▶ **Task brief**: Determine how many lines in the listing below include "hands", and answer with only that number.
Top of Entries shown
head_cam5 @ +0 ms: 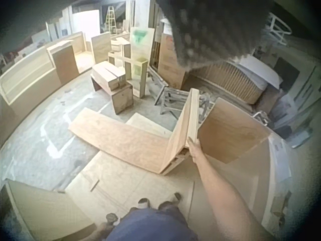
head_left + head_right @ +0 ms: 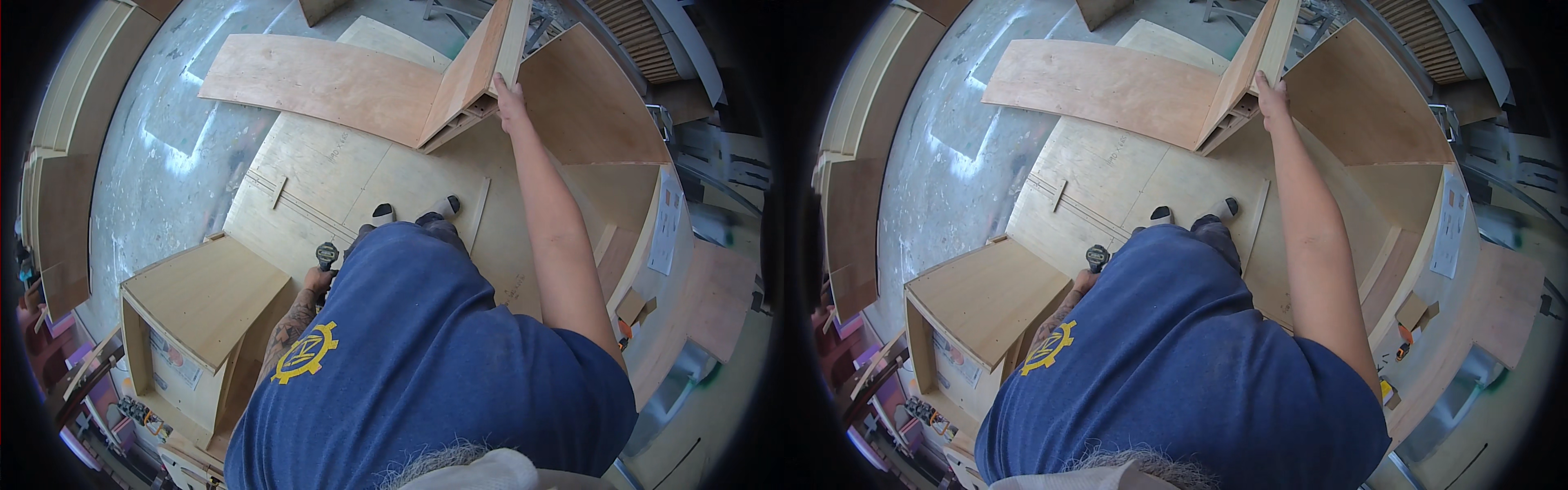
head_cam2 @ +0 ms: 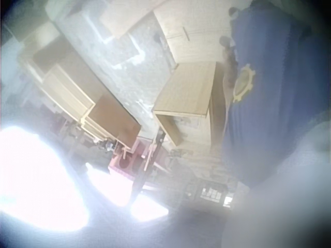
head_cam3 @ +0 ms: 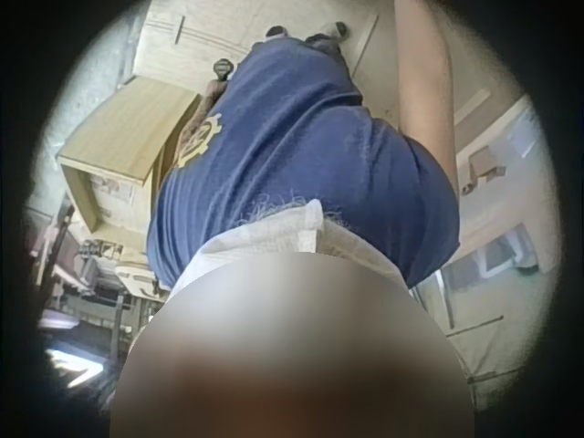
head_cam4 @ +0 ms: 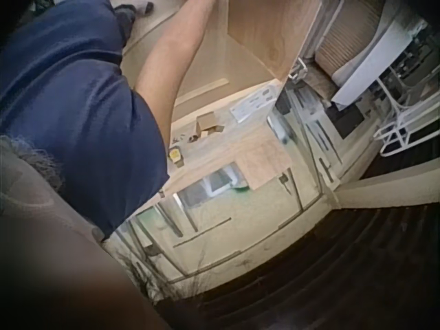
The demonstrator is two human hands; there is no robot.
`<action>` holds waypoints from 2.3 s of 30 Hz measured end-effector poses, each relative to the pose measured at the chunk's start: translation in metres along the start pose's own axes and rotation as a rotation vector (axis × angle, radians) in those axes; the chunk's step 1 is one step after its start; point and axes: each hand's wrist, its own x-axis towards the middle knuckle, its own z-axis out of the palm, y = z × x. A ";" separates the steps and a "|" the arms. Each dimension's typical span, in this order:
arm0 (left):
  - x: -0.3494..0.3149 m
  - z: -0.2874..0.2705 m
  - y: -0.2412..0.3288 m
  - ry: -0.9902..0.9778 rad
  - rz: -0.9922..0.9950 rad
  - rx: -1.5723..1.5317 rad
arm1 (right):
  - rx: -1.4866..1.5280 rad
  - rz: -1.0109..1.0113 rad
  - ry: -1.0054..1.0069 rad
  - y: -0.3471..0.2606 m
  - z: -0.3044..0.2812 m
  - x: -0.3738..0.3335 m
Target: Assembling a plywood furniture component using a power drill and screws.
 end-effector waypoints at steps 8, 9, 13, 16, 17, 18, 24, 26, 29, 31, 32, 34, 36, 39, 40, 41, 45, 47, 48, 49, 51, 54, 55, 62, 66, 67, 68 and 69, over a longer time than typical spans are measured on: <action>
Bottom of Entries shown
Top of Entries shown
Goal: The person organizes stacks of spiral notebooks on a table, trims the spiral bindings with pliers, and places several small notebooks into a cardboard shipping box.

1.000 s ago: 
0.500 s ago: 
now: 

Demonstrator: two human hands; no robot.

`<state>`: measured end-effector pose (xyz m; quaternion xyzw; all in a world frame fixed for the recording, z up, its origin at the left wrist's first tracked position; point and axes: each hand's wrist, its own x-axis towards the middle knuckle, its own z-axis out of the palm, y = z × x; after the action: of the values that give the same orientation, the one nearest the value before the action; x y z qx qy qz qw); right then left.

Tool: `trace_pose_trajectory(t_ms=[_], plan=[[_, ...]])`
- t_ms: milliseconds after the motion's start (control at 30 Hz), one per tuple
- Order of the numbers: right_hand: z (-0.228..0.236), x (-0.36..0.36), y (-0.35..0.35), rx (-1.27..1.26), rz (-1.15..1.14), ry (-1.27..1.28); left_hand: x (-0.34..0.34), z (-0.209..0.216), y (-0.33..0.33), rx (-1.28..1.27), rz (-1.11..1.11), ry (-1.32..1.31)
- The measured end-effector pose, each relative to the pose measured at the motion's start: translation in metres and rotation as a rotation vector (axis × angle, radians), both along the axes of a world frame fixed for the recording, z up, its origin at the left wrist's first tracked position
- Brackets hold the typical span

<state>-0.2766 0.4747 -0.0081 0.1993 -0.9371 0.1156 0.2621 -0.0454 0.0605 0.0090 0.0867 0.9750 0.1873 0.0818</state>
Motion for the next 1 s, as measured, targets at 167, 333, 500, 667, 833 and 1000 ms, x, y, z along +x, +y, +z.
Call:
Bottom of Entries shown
▶ **Exercise output**: 2